Financial Policy in the news
Government policy that will impact our bottom line

1. Senate replaces Obama tax increases with millionaires’ tax

When President Barack Obama announced his jobs package in early September, he proposed paying for the measure with a series of tax increases on individuals making more than $200,000 and families making more than $250,000. Among them was a 28% cap on the tax exemption for municipal bond purchases and a hike in the tax on “carried interest” for private fund managers from the capital gains rate to the individual rate. In their version of the jobs plan, Senate Democrats replaced the Obama tax increases with a 5.6% surcharge on millionaires. The tax would apply to adjusted gross income less investment interest deduction above $1 million. Senate Democrats believe that the $1 million threshold more clearly delineates the difference between the middle class and the wealthy.

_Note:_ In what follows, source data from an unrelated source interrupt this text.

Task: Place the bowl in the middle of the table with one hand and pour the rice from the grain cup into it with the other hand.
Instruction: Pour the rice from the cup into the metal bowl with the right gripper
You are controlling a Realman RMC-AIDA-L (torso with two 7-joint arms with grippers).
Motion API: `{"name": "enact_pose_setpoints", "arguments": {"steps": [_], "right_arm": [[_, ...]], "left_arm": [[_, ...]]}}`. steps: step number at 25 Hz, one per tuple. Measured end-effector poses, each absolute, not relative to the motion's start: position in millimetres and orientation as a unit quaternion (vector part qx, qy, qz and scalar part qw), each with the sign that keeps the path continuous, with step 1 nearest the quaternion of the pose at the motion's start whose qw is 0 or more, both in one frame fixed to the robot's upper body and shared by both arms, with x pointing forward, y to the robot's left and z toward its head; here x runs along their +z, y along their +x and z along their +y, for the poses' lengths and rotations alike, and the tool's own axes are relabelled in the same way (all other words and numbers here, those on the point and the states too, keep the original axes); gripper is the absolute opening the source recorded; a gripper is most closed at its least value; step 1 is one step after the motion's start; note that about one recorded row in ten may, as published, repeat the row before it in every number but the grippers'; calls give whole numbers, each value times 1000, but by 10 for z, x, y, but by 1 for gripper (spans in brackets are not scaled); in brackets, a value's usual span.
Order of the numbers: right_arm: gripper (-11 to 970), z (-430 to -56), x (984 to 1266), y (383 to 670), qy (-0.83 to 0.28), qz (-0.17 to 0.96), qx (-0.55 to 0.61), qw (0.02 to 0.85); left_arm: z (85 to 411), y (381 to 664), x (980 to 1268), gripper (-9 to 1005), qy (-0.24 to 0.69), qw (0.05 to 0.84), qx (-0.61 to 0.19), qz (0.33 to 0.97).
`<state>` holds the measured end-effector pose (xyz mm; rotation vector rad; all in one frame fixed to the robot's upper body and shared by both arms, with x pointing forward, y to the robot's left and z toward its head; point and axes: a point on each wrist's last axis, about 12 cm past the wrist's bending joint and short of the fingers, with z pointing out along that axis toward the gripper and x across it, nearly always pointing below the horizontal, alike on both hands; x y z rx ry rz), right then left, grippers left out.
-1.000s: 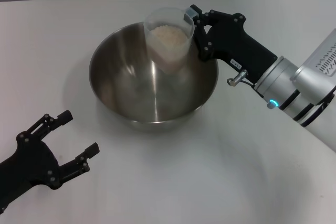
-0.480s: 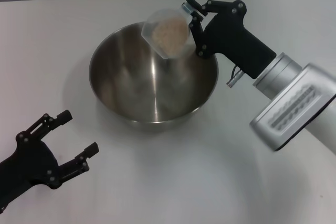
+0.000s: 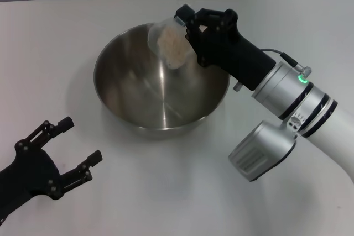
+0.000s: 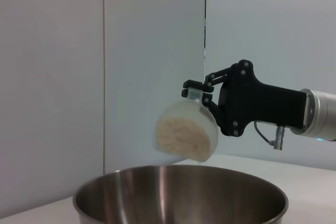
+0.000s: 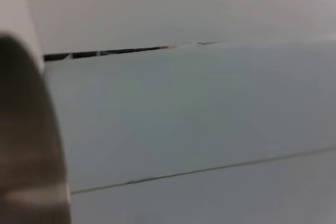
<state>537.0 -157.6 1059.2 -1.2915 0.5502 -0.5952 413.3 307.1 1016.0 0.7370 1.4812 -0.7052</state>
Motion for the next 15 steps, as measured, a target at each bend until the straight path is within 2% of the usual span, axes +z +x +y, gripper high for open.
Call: {"name": "enact_pose_setpoints", "arguments": {"steps": [15], "right_arm": [[25,-1469,10544,5331,-650,88,-398,642]], "left_arm": [[3066,4158,10152,870,322,620,-304,648]]}}
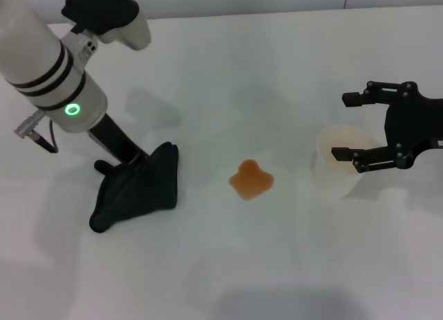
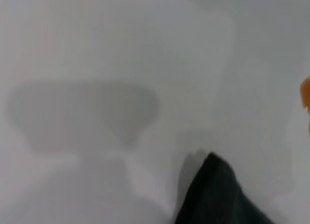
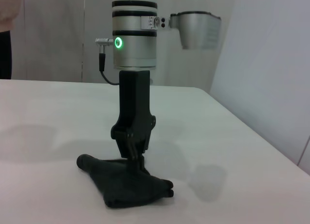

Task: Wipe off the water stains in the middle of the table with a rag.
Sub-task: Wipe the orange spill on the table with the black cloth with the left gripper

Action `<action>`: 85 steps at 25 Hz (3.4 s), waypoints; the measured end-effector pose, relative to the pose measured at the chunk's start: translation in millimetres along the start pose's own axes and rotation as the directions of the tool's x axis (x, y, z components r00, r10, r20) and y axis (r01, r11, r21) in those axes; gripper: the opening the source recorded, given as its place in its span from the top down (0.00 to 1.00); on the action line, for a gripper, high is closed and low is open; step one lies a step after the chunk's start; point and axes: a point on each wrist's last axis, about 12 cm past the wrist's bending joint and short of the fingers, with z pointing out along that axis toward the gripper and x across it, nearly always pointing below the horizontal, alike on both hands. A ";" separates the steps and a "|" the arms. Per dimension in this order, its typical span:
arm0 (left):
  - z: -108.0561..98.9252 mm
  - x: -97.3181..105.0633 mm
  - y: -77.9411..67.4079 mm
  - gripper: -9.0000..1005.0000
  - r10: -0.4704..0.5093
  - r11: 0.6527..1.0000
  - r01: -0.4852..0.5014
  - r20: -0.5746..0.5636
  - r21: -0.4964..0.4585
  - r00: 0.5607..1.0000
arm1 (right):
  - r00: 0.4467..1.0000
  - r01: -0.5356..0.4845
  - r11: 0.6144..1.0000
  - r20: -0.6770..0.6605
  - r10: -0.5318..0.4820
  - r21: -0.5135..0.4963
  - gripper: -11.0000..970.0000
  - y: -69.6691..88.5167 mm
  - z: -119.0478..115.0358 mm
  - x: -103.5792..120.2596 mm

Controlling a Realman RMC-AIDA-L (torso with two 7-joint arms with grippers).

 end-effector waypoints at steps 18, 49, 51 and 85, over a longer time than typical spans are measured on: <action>-1.7 -0.4 -1.9 0.81 0.006 1.000 -0.006 0.018 0.021 1.000 | 1.000 -0.007 1.000 0.010 0.007 0.010 0.12 -0.4 -3.0 0.3; -3.8 -1.9 -7.4 0.16 0.053 0.998 -0.052 0.008 -0.032 0.999 | 1.000 -0.016 0.999 0.012 0.016 0.032 0.12 -1.5 -7.4 2.7; -0.3 -0.4 -7.4 0.16 0.051 0.998 -0.051 -0.004 -0.029 0.999 | 1.000 -0.016 0.999 0.012 0.016 0.031 0.12 -1.5 -7.4 2.7; 11.9 1.2 -12.1 0.79 0.029 0.998 -0.033 -0.076 -0.052 0.997 | 0.999 -0.029 0.999 0.014 0.028 0.015 0.12 1.7 -7.5 5.0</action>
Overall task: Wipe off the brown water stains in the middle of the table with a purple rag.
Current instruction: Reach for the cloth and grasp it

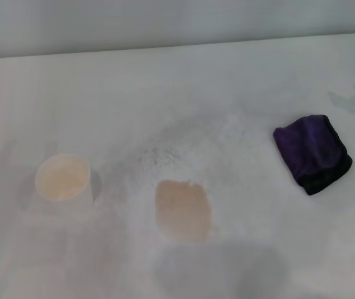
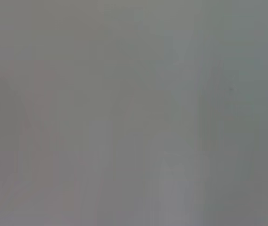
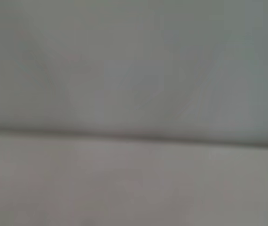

2. Obama’s jobs plan sliced, diced, stalled in Congress

In rallies around the country earlier this fall, Mr. Obama touted his jobs package and urged Congress to “pass this bill now.” By October, he was hoping that Congress would approve at least parts of it. It’s been slow going. The Senate blocked the entire $447 billion measure from getting to the floor. It was then diced up into smaller parts, and some blocked later on. The first portion of the package to get any traction was a provision to repeal a tax on government contractors that is set to go into effect in 2013. The bill’s prospects in the Senate are unclear.

3. Bills to promote crowd funding, raise SEC registration thresholds pass House Financial Services Committee

A bill that is similar to another piece of Mr. Obama’s jobs package was approved by the House Financial Services Committee on Oct. 26, would allow so-called crowd funding to finance startup companies by allowing the firms to pool small investments up to $5 million without having to register with the Securities and Exchange Commission. State regulators object, arguing that the bill would foster fraud.

4. What is the Buffett Rule? Capitol Hill steps into the definition vacuum

As he ramped up his re-election effort this fall, Mr. Obama proposed a so-called Buffett Rule. Named after Warren Buffett, the idea is that middle-class taxpayers should never fork over a higher percentage of their earnings to the federal government than the wealthy. The notion is based on Mr. Buffett’s suggestion that it is wrong for him to pay taxes at a lower rate than his secretary. A new bill, imposes an additional 5% tax on income from $350,000 to $500,000, 10% on $500,000 to $1 million, 15% from $1 million to $10 million and 20% on income exceeding $10 million. Another group has put forth a far different concept – taxpayers would be allowed to donate money to the Treasury Department to help pay down the national debt.  This last ‘concept’ has always been available BUT has yet to generate any income.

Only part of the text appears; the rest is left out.